Галя энергично принялась хозяйничать.

Прибирая в шкафчике всякую мелочь, она обнаружила груду старых учебников и тетрадей. Галя присела на корточки, развернула первую попавшуюся тетрадь. Сочинение по литературе: «Образ Печорина из «Героя нашего времени».

Печорин. Максим Максимыч, Бэла… Слеза капнула на бумагу. Как давно это было. А отец все хранит, не выбрасывает… Впервые она по-новому увидела отца. Всю жизнь один. Как это, должно быть, тяжело. Пока была деревня, он, отлучаясь на охоту, поручал дочь соседям, родственникам. Потом она пошла в школу. Домом ей стал интернат. Лишь на каникулы Галя приезжала на озеро и тогда могла жить дома, как хотела. Отец ни во что не вмешивался. Его забота была об одном: добыть рыбы, мяса, чтобы и он, и Галя были сыты. Разве она может его в чем-либо упрекнуть?..

На крыльце раздался топот, дверь распахнулась. Мужчины вносили в избу постели, мешки с одеждой и продовольствием.
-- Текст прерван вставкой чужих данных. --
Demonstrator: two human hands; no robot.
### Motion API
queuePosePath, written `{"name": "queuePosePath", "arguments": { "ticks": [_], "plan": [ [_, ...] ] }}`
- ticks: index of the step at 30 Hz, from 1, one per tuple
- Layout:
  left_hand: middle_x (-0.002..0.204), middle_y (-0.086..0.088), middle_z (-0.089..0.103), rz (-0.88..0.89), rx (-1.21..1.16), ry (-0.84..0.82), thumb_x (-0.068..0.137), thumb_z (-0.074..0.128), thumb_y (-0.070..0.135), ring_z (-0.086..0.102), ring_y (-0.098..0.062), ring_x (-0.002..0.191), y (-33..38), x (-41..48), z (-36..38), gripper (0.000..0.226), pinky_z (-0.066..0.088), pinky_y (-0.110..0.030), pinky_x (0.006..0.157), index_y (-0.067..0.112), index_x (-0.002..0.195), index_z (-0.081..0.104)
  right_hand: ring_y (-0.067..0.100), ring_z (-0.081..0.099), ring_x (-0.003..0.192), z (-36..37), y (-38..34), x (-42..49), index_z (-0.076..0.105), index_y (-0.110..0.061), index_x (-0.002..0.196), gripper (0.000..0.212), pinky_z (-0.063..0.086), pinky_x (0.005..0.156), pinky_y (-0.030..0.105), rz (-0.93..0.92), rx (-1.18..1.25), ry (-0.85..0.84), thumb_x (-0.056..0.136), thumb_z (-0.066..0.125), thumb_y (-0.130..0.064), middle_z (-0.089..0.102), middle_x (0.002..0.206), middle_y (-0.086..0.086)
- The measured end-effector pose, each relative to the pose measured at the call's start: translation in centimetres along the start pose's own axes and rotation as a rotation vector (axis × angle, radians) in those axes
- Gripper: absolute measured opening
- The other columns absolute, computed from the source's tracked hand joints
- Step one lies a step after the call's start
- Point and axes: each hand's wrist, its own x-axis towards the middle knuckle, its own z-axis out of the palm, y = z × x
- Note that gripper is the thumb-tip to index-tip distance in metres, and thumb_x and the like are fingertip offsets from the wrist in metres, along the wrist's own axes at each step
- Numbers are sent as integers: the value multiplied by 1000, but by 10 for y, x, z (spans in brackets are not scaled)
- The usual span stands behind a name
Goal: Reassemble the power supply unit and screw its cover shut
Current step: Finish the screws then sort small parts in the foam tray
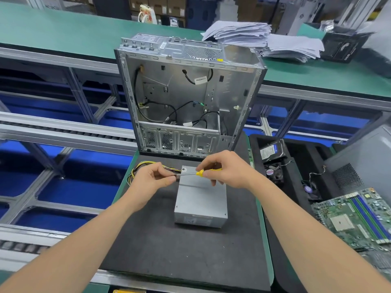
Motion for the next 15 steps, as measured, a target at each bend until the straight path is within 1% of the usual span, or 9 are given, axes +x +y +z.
{"name": "queuePosePath", "arguments": {
  "ticks": [2,5,7,8,9,10,13,14,15],
  "plan": [
    [92,-9,78,-11,-113,30,80,79,-8,74,-18,89,1,-2,1,31,56,-21,81,20,72,72,14,69,66,-1,-1,-3,79,-25,100,11,56,61,48,-8,51,20,94,73,-18,76,76,0],
    [91,-11,77,-25,-182,35,80,76,-12,74,-18,88,1,-4,7,27,56,-21,79,13,75,69,22,73,72,-3,0,-5,80,-22,101,13,56,62,52,-22,76,19,93,73,-14,77,82,0],
    [92,-13,77,-38,-218,35,82,73,-15,75,-19,88,0,-4,11,22,57,-22,80,5,81,64,22,74,73,-4,3,-7,80,-22,102,14,54,59,45,-24,91,22,93,74,-14,77,84,-1],
    [92,-14,77,-45,-238,33,82,72,-15,75,-20,88,1,-3,11,21,57,-23,81,3,82,62,22,74,73,-5,4,-7,81,-22,102,14,53,57,36,-29,94,24,93,74,-13,77,85,-2],
    [93,-15,77,-53,-255,28,82,72,-14,75,-21,89,1,-3,12,20,58,-23,81,2,83,61,21,74,73,-5,5,-8,81,-22,102,15,51,58,26,-37,96,24,92,75,-12,77,85,-3],
    [94,-17,77,-60,-268,18,81,73,-11,75,-21,89,1,-3,12,18,58,-24,81,1,85,61,20,74,74,-6,6,-9,82,-21,102,17,52,61,20,-45,99,23,91,75,-10,77,87,-4],
    [96,-19,76,-82,-259,-41,74,78,1,76,-25,93,1,-3,12,21,60,-28,85,1,87,62,9,74,86,-9,8,-10,84,-26,100,25,55,78,17,-67,84,27,87,78,-4,77,94,-11],
    [94,-18,76,-87,-243,-59,74,79,4,76,-26,94,1,-3,12,21,60,-29,86,2,87,62,7,74,88,-10,8,-10,84,-27,99,26,54,79,15,-68,70,31,86,79,-5,78,94,-14],
    [93,-17,76,-87,-231,-70,74,79,5,76,-28,95,0,-3,12,21,60,-30,86,3,87,62,6,75,87,-10,8,-11,84,-27,99,24,53,77,15,-62,65,35,86,80,-8,78,93,-14]
  ]
}}
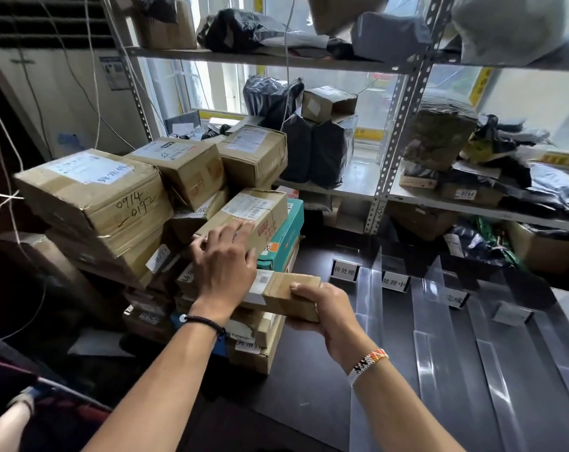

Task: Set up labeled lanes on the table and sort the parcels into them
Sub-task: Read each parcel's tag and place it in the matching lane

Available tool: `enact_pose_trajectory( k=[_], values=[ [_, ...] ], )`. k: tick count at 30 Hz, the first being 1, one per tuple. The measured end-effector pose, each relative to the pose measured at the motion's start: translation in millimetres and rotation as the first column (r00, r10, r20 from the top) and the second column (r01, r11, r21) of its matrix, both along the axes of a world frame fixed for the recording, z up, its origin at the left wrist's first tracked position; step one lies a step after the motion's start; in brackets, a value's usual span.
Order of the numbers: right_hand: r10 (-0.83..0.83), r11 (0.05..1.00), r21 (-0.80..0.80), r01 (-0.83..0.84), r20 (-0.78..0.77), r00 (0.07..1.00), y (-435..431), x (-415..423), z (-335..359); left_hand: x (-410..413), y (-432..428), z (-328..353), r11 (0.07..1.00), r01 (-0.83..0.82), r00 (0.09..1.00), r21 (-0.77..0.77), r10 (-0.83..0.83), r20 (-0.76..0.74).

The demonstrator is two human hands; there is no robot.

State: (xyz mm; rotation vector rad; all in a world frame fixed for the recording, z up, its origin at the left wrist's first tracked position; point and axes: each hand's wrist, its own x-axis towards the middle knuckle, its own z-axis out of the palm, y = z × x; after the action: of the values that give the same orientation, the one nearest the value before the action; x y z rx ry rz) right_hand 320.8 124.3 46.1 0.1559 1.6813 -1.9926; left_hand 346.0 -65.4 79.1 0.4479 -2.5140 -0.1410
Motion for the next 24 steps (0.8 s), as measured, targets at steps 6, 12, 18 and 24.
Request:
enact_pose_trajectory(
  k=[6, 12, 18, 24],
  values=[
    [-0.07, 0.998, -0.002, 0.07, -0.045, 0.997, 47, -12, 17, -16, 7, 15, 0.996, -0.082, 0.995, 0.023, 0.08, 0.058],
    [-0.124, 0.992, -0.004, 0.124, -0.104, 0.987, 94, -28, 32, -37, 14, 26, 0.984, -0.176, 0.977, 0.009, 0.174, 0.124],
    [-0.156, 0.987, 0.001, 0.159, -0.16, 0.975, 135, -41, 46, -52, 37, 37, 0.986, -0.156, 0.981, -0.067, 0.162, 0.107],
    [-0.198, 0.98, -0.009, 0.199, -0.166, 0.966, 167, -48, 57, -73, 75, 43, 0.996, 0.062, 0.997, -0.071, -0.058, 0.056]
  ],
)
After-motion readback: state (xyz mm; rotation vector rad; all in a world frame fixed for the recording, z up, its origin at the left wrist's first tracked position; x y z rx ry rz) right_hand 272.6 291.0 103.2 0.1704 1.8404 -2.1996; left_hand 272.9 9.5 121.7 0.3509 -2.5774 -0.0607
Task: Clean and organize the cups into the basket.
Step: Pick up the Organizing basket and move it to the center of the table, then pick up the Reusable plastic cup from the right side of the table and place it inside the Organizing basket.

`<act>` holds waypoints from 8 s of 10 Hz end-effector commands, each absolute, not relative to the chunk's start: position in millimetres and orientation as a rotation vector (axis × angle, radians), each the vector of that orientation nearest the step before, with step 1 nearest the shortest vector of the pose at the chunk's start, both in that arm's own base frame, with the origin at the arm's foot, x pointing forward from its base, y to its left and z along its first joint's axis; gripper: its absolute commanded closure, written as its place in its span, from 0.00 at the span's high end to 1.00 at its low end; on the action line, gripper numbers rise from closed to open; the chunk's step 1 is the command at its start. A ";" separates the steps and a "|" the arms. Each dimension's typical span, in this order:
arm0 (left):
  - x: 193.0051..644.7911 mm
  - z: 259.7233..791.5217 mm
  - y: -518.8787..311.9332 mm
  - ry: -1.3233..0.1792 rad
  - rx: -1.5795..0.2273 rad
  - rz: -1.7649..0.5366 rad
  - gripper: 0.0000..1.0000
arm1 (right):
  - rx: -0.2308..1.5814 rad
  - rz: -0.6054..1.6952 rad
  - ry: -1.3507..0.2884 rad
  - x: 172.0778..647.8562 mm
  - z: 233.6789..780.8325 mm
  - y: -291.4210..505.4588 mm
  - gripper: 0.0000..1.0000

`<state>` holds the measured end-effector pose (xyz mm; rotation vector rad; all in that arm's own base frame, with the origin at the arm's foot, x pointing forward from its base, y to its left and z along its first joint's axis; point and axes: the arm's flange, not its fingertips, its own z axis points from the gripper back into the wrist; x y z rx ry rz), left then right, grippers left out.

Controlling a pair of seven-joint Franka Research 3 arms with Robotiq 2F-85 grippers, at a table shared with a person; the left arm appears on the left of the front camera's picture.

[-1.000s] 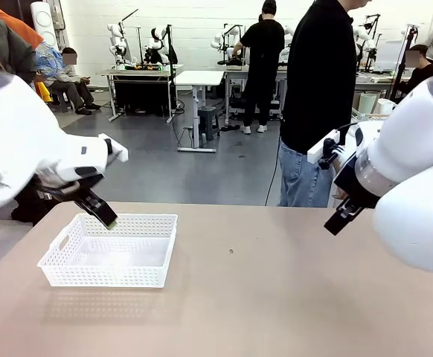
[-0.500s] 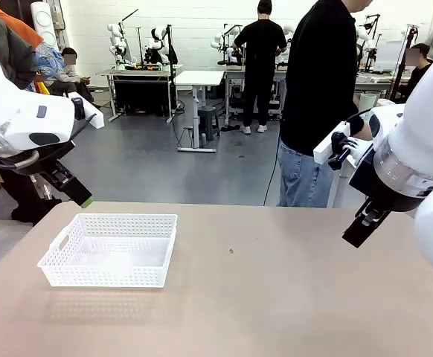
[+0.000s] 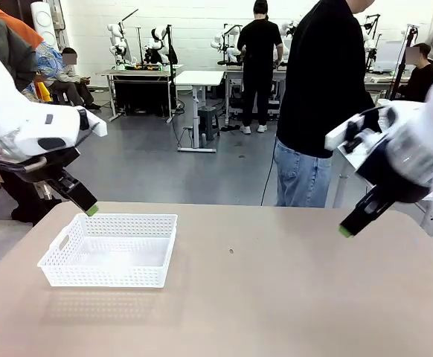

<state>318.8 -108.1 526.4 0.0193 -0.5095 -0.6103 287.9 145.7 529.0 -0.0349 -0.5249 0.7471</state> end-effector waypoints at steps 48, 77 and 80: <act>302.8 481.5 269.7 -0.468 -1.142 0.349 1.00 | 1.348 0.019 -0.531 198.3 421.1 -264.1 1.00; 456.6 462.4 20.0 -0.557 -0.015 -0.129 1.00 | 1.153 0.762 -0.684 356.9 347.8 -152.7 1.00; 456.6 462.4 20.0 -0.557 -0.015 -0.129 1.00 | 1.153 0.762 -0.684 356.9 347.8 -152.7 1.00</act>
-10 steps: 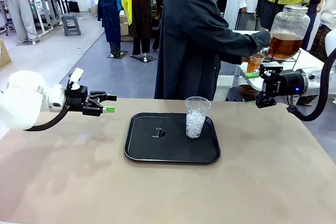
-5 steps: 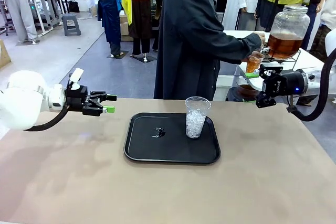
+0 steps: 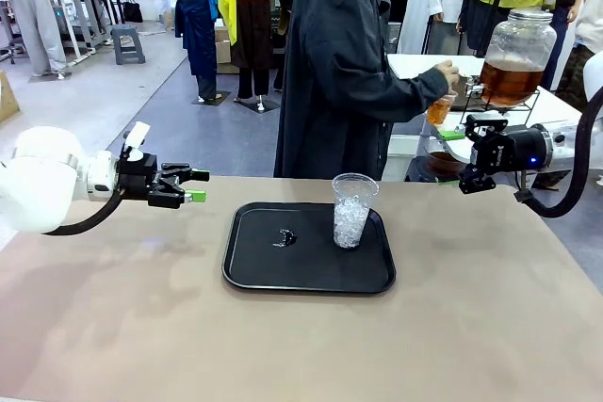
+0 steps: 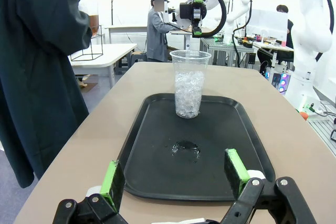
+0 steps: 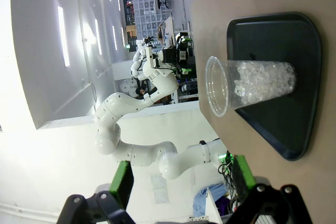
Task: Pour the drink into the iced cup.
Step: Pick up the iced cup indicated by the human and present it to them.
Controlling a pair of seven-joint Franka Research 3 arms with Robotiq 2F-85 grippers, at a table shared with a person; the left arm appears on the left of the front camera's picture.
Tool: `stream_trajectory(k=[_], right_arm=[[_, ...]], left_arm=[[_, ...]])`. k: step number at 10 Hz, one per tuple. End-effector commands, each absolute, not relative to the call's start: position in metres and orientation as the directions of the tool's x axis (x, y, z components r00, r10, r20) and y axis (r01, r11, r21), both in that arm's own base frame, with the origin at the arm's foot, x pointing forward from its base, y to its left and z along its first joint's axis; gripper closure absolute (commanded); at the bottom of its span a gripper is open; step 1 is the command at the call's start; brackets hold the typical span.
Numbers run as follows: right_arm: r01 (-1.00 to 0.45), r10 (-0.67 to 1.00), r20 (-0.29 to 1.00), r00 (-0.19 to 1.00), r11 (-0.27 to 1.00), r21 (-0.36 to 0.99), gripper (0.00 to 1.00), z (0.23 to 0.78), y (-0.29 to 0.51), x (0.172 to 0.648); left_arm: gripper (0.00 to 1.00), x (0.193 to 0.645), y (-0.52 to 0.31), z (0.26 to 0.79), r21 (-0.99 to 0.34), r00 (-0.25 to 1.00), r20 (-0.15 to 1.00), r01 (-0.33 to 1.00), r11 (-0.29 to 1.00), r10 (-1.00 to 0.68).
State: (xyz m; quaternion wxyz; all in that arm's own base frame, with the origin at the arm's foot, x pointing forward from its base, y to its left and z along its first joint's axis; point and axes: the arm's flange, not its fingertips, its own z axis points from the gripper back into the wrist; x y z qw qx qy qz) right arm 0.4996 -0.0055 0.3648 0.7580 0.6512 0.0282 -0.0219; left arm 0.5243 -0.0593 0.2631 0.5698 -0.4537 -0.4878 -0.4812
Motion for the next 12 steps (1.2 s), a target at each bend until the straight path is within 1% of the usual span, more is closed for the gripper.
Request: stream_trajectory(k=[1, 12], right_arm=[[0.067, 0.001, -0.068, 0.998, 0.152, 0.986, 0.00, 0.3657, -0.0051, 0.4996], [0.067, 0.001, -0.068, 0.998, 0.152, 0.986, 0.00, 0.3657, -0.0051, 0.4996]], left_arm=[[0.00, 0.5241, -0.0585, 0.2632, -0.049, 0.062, 0.993, 0.990, 0.129, -0.100], [0.00, 0.5241, -0.0585, 0.2632, -0.049, 0.062, 0.993, 0.990, 0.129, -0.100]])
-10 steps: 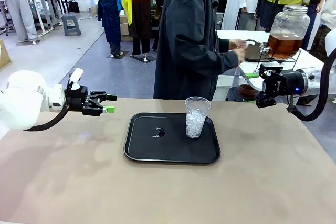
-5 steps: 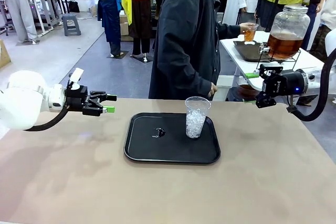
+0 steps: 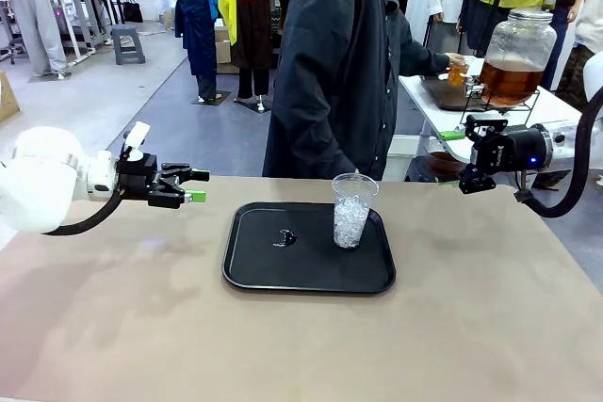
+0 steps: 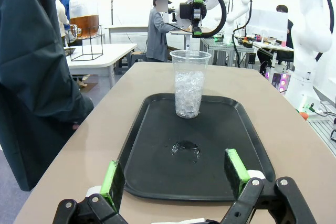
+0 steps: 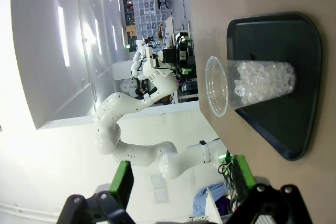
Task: Pour the drink into the iced cup.
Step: Pick up the iced cup indicated by the human and present it to them.
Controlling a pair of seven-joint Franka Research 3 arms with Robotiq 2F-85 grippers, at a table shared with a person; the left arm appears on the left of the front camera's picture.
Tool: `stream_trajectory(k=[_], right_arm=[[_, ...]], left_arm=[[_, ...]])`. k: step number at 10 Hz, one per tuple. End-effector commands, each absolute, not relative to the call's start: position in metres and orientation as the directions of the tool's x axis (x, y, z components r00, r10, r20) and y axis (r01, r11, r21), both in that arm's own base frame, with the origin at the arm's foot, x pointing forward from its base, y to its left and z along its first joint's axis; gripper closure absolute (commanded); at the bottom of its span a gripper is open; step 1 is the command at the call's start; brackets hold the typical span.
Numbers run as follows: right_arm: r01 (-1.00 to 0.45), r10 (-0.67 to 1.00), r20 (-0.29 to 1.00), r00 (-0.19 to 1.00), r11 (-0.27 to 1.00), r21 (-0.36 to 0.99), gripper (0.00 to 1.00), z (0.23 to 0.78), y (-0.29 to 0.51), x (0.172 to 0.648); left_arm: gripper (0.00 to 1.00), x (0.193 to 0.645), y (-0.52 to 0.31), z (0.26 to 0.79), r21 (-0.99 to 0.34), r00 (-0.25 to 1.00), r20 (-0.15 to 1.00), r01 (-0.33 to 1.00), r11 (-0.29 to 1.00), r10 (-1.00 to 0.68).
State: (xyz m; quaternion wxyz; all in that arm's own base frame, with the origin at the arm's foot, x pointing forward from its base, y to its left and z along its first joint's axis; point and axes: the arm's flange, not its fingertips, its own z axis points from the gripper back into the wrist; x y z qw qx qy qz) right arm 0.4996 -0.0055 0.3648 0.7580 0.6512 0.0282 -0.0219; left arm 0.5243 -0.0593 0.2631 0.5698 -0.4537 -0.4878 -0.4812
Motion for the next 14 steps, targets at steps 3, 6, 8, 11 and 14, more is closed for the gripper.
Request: stream_trajectory(k=[3, 6, 8, 11, 14], right_arm=[[0.067, 0.001, -0.068, 0.998, 0.152, 0.986, 0.00, 0.3657, -0.0051, 0.4996], [0.067, 0.001, -0.068, 0.998, 0.152, 0.986, 0.00, 0.3657, -0.0051, 0.4996], [0.067, 0.001, -0.068, 0.998, 0.152, 0.986, 0.00, 0.3657, -0.0051, 0.4996], [0.067, 0.001, -0.068, 0.998, 0.152, 0.986, 0.00, 0.3657, -0.0051, 0.4996], [0.067, 0.001, -0.068, 0.998, 0.152, 0.986, 0.00, 0.3657, -0.0051, 0.4996]], left_arm=[[0.00, 0.5241, -0.0585, 0.2632, -0.049, 0.062, 0.993, 0.990, 0.129, -0.100], [0.00, 0.5241, -0.0585, 0.2632, -0.049, 0.062, 0.993, 0.990, 0.129, -0.100], [0.00, 0.5241, -0.0585, 0.2632, -0.049, 0.062, 0.993, 0.990, 0.129, -0.100], [0.00, 0.5241, -0.0585, 0.2632, -0.049, 0.062, 0.993, 0.990, 0.129, -0.100], [0.00, 0.5241, -0.0585, 0.2632, -0.049, 0.062, 0.993, 0.990, 0.129, -0.100]])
Сразу стало шумно и тесно. Последним вошел Молчанов.

— Галя! — громко обратился он к ней. — Я думаю, мы развернем нашу лабораторию в палатке. Это будет спокойнее. Нам никто не станет мешать.

— Хорошо, Юрий Михайлович, — Галя не поднимала на него глаз.

Ей было все равно, потому что там, где еще недавно цвели розы, теперь лежала опаленная, обугленная пустыня. И все это было сделано даже не словом, а одним непроизвольным движением лица, невзначай.

Глава девятая

Вертолет прилетел во второй половине следующего дня, когда все обедали. Он появился неожиданно, и когда люди выбежали на крыльцо, уже снижался над поляной вблизи домика Дабагира.